RUSTFLAGS — A space-separated list of custom flags to pass to all compiler invocations that Cargo performs. In contrast with cargo rustc , this is useful for passing a flag to all compiler instances. See build.

How do I make Rust run smoother? ›

Upgrading Your Hardware Components
  1. Upgrading Your RAM. Increasing your RAM (random access memory) is one of the easiest ways to speed up your Rust experience. ...
  2. Upgrading Your Graphics Card.

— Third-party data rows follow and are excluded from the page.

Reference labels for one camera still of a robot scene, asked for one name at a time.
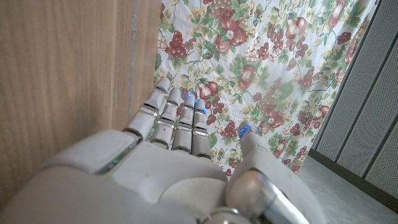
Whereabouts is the fruit print backdrop cloth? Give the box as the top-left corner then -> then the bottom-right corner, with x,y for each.
154,0 -> 379,177

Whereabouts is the grey perforated wall panel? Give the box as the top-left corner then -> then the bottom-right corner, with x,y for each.
308,0 -> 398,215

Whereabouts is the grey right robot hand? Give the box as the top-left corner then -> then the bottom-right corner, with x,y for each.
0,77 -> 327,224

A powerful graphics card is essential for running a graphics-intensive game like Rust. ...
  3. Upgrading Your Storage. ...
  4. Upgrading Your CPU.
Jan 12, 2024

How long does it take to get good at Rust Lang? ›

However, a very rough rule of thumb is that 3-6 months of learning and coding in Rust would usually be expected to be enough for an already experienced developer to reach a solid intermediate level and be able to work on commercial projects.

Top Articles
What Is a Burner Phone?
How do I know if someone archived me on WhatsApp?
Odawa Hypixel
Erika Kullberg Wikipedia
Do you need a masters to work in private equity?
Words From Cactusi
Steve Strange - From Punk To New Romantic
270 West Michigan residents receive expert driver’s license restoration advice at last major Road to Restoration Clinic of the year
Rainfall Map Oklahoma
Craigslist Pets Southern Md
Wildflower1967
Costco Gas Foster City
The ULTIMATE 2023 Sedona Vortex Guide
Jackson Stevens Global
Midlife Crisis F95Zone
Brett Cooper Wikifeet
Harem In Another World F95
Georgia Vehicle Registration Fees Calculator
Spoilers: Impact 1000 Taping Results For 9/14/2023 - PWMania - Wrestling News
Strange World Showtimes Near Roxy Stadium 14
Sulfur - Element information, properties and uses
Blue Rain Lubbock
Iu Spring Break 2024
Phoebus uses last-second touchdown to stun Salem for Class 4 football title
Melendez Imports Menu
Ivegore Machete Mutolation
Somewhere In Queens Showtimes Near The Maple Theater
Mta Bus Forums
Wku Lpn To Rn
Jurassic World Exhibition Discount Code
Dhs Clio Rd Flint Mi Phone Number
How often should you visit your Barber?
Kempsville Recreation Center Pool Schedule
Frequently Asked Questions - Hy-Vee PERKS
Ixlggusd
What Happened To Father Anthony Mary Ewtn
Here’s how you can get a foot detox at home!
Car Crash On 5 Freeway Today
Today's Final Jeopardy Clue
42 Manufacturing jobs in Grayling
Craigslist Pets Huntsville Alabama
Pensacola Cars Craigslist
Empires And Puzzles Dark Chest
Kb Home The Overlook At Medio Creek
Frigidaire Fdsh450Laf Installation Manual
Myrtle Beach Craigs List
Joblink Maine
Value Village Silver Spring Photos
Arginina - co to jest, właściwości, zastosowanie oraz przeciwwskazania
Fine Taladorian Cheese Platter
Google Flights Missoula
Room For Easels And Canvas Crossword Clue
Latest Posts
Article information

Author: Margart Wisoky

Last Updated:

Views: 6250

Rating: 4.8 / 5 (78 voted)

Reviews: 93% of readers found this page helpful

Author information

Name: Margart Wisoky

Birthday: 1993-05-13

Address: 2113 Abernathy Knoll, New Tamerafurt, CT 66893-2169

Phone: +25815234346805

Job: Central Developer

Hobby: Machining, Pottery, Rafting, Cosplaying, Jogging, Taekwondo, Scouting

Introduction: My name is Margart Wisoky, I am a gorgeous, shiny, successful, beautiful, adventurous, excited, pleasant person who loves writing and wants to share my knowledge and understanding with you.